# Exercise directions
Track down every line below that holds "task" and copy it.

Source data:

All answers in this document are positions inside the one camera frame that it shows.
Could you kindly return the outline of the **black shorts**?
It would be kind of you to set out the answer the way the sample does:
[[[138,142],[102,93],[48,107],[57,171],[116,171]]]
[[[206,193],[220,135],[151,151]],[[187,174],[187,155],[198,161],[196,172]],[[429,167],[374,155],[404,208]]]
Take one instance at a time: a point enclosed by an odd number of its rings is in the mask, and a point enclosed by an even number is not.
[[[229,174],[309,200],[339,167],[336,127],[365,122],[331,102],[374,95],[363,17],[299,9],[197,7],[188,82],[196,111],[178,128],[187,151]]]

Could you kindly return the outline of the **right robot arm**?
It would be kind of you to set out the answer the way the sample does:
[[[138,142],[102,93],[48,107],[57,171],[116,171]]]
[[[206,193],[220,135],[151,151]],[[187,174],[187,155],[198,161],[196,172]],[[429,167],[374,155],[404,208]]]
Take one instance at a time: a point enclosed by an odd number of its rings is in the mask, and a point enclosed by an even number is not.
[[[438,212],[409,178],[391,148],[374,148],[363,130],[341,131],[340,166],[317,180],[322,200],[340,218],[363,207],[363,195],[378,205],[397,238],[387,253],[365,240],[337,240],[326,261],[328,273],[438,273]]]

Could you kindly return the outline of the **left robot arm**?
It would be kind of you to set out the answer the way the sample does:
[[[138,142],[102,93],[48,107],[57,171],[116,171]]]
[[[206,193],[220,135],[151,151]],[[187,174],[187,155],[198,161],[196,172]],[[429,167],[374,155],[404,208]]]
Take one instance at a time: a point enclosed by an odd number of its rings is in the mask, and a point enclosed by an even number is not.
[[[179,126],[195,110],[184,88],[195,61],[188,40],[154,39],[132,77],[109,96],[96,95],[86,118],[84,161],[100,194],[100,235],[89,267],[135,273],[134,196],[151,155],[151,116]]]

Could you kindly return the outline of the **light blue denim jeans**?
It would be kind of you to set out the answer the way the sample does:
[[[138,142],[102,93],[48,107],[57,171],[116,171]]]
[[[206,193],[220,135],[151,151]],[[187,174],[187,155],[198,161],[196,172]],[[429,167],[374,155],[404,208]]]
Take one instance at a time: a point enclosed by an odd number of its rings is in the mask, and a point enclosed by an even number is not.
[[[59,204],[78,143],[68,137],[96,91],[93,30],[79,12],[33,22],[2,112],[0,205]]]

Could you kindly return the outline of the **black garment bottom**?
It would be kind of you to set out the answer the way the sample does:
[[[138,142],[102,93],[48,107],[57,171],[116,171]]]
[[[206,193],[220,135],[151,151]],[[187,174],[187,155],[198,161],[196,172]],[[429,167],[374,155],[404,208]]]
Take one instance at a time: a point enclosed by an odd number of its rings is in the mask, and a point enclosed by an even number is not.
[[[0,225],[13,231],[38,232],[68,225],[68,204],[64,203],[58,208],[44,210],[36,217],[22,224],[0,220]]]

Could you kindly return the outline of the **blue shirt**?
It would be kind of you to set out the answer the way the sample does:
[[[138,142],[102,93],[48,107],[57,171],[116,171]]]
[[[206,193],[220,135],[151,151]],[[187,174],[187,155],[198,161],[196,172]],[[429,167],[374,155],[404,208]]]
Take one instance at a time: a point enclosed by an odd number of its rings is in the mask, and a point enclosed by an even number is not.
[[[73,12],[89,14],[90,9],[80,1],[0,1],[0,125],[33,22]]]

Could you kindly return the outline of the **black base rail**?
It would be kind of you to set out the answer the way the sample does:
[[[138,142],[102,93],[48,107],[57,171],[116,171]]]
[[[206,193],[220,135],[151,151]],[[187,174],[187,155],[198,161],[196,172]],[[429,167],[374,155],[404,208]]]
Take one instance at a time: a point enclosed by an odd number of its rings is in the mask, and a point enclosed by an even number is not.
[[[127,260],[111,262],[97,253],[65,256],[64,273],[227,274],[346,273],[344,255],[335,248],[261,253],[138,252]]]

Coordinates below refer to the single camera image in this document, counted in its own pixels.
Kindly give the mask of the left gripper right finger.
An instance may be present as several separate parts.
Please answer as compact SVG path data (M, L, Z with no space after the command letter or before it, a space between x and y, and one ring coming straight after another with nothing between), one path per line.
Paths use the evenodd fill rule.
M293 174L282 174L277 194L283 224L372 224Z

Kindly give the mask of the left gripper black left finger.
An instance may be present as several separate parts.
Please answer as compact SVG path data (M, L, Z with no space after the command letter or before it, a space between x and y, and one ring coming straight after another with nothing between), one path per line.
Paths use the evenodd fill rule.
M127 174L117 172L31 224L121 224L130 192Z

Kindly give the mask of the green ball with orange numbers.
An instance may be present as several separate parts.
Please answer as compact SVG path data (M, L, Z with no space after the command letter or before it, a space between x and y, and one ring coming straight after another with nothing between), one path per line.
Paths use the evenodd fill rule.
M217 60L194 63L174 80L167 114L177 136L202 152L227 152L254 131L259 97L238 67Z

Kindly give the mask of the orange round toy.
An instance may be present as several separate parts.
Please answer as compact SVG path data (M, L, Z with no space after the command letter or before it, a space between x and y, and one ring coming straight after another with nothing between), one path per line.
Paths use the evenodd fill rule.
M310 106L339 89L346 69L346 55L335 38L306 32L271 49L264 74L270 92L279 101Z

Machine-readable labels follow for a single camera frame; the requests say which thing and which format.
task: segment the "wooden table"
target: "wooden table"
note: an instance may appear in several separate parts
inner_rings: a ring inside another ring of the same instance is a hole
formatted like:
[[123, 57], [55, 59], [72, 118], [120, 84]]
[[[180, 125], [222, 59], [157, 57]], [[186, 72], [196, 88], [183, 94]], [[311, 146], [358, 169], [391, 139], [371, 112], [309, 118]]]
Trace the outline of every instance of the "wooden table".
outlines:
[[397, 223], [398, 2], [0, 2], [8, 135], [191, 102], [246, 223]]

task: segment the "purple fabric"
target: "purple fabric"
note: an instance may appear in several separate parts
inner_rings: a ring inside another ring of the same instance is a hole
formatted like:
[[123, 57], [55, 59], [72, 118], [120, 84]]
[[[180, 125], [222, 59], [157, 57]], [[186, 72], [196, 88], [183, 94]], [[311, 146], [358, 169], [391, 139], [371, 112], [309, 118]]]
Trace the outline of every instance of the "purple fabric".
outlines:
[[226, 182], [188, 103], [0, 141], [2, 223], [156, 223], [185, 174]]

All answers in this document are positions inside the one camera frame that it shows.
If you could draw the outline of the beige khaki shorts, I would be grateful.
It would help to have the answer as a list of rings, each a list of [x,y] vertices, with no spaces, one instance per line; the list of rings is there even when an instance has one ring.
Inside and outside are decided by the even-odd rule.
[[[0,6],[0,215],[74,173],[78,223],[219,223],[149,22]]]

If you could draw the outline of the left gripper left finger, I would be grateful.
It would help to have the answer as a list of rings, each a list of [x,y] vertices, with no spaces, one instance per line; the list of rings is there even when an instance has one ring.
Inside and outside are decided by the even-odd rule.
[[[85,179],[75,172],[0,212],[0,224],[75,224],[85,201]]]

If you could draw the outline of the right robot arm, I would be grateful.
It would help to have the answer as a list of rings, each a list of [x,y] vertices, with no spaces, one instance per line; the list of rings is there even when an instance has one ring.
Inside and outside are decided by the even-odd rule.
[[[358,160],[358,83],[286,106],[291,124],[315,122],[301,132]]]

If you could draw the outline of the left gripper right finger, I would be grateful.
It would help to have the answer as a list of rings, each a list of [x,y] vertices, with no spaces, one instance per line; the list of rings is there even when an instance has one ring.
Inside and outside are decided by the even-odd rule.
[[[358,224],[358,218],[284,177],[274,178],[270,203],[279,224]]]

# Solution for this exercise
task: segment the "wooden table"
task: segment the "purple fabric"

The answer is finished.